Except it’s been scrubbed clean of Hogwarts, wands, and presumably, owls.
No lawsuits.
No cease and desist.
Just a soft-launch into traditional publishing with all the stealth of a librarian on rollerblades.
Here’s the deal: Three fanfiction giants — SenLinYu (Manacled), ShayaLonnie (The Politician’s Wife), and Aurette (The Unofficial Diary of Draco Malfoy) — have pulled their work from AO3 and Wattpad, and are releasing IP-stripped versions through Del Rey, an imprint of Penguin Random House. Manacled becomes Alchemised, now officially sanctioned, printed, bound, and sold to the masses.
Why is this huge? Because it’s Big Publishing admitting what fans have always known: Fanon has more cultural power than canon.
“You saw nothing” energy is not a strategy.
For decades, fan creators were told they were infringing. Stealing. “Polluting” the purity of intellectual property. Meanwhile, IP holders have been scraping their own legacies for content like a raccoon in a recycling bin — rebooting franchises with the emotional depth of a soggy rice cake and calling it innovation.

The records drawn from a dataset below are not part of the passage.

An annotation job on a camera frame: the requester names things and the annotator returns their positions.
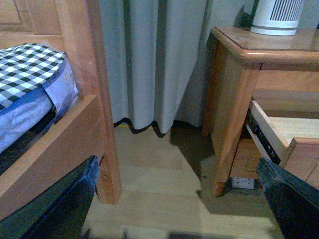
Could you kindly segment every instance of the power outlet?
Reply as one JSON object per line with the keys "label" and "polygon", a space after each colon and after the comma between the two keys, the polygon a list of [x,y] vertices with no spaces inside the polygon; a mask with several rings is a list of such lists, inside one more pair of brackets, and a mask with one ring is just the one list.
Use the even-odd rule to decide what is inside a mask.
{"label": "power outlet", "polygon": [[253,179],[253,178],[233,178],[232,187],[233,188],[254,189],[255,188],[255,179]]}

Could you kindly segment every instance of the mattress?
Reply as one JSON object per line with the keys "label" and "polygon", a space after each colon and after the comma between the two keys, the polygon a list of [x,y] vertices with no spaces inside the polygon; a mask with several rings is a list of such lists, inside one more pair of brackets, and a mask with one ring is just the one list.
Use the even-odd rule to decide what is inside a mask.
{"label": "mattress", "polygon": [[0,111],[0,153],[39,122],[50,110],[65,112],[78,94],[70,64],[65,58],[59,77],[30,91]]}

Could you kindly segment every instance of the open drawer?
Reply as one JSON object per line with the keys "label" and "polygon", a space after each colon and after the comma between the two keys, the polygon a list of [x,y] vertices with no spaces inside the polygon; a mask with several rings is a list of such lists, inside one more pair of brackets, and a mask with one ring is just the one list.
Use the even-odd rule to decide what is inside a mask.
{"label": "open drawer", "polygon": [[291,115],[265,112],[252,100],[246,126],[262,156],[319,188],[319,118],[302,112]]}
{"label": "open drawer", "polygon": [[0,176],[0,220],[105,151],[98,100],[86,96]]}

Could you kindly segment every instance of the wooden floor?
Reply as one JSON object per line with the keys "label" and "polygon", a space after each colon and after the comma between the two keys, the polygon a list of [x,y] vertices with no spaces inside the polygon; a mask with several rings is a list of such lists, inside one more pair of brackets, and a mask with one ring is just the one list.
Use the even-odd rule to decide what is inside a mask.
{"label": "wooden floor", "polygon": [[215,156],[195,129],[132,134],[116,127],[123,195],[118,205],[97,197],[83,239],[282,239],[259,189],[209,194]]}

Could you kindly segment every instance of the black and white checkered fabric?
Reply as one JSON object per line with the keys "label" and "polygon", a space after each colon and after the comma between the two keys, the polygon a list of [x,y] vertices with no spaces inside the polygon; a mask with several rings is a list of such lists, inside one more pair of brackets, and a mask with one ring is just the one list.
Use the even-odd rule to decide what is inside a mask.
{"label": "black and white checkered fabric", "polygon": [[0,50],[0,111],[55,78],[65,56],[41,44]]}

Worse, they’re now leaning on AI-written scripts to churn out canon content that’s neither canon nor content. Somehow we’ve reached the point where a corporation can claim ownership and use an AI to ghostwrite sequels without irony, while accusing actual humans of being derivative.

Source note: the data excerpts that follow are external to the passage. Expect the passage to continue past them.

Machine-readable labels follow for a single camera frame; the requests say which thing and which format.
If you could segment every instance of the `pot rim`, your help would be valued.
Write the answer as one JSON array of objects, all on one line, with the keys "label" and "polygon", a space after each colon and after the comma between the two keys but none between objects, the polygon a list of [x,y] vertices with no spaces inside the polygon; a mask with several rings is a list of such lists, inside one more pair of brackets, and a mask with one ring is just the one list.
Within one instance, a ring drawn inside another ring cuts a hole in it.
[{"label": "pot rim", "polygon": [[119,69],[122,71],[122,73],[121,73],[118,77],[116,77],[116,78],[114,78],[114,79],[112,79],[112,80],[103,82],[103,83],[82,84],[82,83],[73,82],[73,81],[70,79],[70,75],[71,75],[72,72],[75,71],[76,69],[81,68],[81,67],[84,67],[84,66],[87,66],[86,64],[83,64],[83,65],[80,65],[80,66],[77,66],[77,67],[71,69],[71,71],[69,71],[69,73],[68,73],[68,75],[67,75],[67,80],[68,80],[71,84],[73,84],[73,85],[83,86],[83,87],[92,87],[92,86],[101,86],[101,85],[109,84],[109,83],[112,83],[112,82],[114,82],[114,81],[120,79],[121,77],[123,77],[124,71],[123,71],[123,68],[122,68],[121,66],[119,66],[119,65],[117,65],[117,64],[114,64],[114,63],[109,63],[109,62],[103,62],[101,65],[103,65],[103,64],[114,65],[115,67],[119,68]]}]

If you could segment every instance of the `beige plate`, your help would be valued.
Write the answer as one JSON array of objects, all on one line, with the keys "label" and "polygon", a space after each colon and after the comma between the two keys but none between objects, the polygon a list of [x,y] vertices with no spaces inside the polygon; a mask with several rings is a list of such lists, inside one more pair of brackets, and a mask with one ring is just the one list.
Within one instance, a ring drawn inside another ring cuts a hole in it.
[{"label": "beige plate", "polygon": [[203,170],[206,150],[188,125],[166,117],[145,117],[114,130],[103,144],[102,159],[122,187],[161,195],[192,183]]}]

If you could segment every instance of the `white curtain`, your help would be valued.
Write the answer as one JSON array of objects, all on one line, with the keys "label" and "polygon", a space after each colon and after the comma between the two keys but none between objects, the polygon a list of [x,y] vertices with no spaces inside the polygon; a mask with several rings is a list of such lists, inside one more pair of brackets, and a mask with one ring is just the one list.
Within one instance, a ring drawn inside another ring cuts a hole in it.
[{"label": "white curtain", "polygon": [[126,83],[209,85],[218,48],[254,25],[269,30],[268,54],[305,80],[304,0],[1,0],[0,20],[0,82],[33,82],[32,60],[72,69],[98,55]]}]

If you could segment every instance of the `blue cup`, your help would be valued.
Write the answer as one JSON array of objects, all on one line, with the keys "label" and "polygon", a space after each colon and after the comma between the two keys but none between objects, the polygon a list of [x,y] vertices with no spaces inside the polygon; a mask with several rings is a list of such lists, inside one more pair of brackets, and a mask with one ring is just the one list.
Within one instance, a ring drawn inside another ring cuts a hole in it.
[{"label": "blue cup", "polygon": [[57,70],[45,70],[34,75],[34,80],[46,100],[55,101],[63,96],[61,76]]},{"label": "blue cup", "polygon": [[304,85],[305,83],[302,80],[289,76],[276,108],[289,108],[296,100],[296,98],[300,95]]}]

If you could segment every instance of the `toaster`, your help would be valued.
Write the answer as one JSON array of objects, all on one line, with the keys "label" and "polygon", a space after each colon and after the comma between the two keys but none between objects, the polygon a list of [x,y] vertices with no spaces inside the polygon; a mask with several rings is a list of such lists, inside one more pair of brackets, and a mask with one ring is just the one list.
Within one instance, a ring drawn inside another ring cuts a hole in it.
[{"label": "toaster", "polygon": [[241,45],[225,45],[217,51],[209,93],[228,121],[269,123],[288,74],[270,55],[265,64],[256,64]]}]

The audacity is honestly impressive.
Enter the Star Wars Fan Revolt
If you missed it: a series of AI-generated Stormtrooper vlogs recently went viral among Star Wars fans.
And here’s why that matters: Because a significant portion of the fanbase now prefers AI fan content over the third Disney trilogy.
Why?
Because it respects the characters more. Because it feels more Star Wars. Because it’s made with love — and spite. But mostly love.
Let’s be blunt: Luke Skywalker didn’t need to be turned into a bumbling fool to empower the next generation. Disney tried to “modernize” the franchise, but the result felt algorithmic, corporate, and, ironically, out of touch with actual fans.
And so, the fans — as they always do — flipped the table and started building something better.
Without permission.
Without budget.
Without gatekeepers.
So… why are we still fighting this?
At this point, the solution is obvious: Let fans create. Let them profit. Let IP holders take a cut and go back to counting their money.
Fans already know what they’re looking at. They know when something is “official” versus “officially better.” They’re not confused. They’re just tired of being ignored.
The rise of AI and open-source creative tools has obliterated the need for a Hollywood-level budget. You no longer need a studio to make a fandom empire — just a decent laptop and an internet connection.
IP law was built for scarcity. We’re now in an age of infinite remix — and the system’s seams are showing.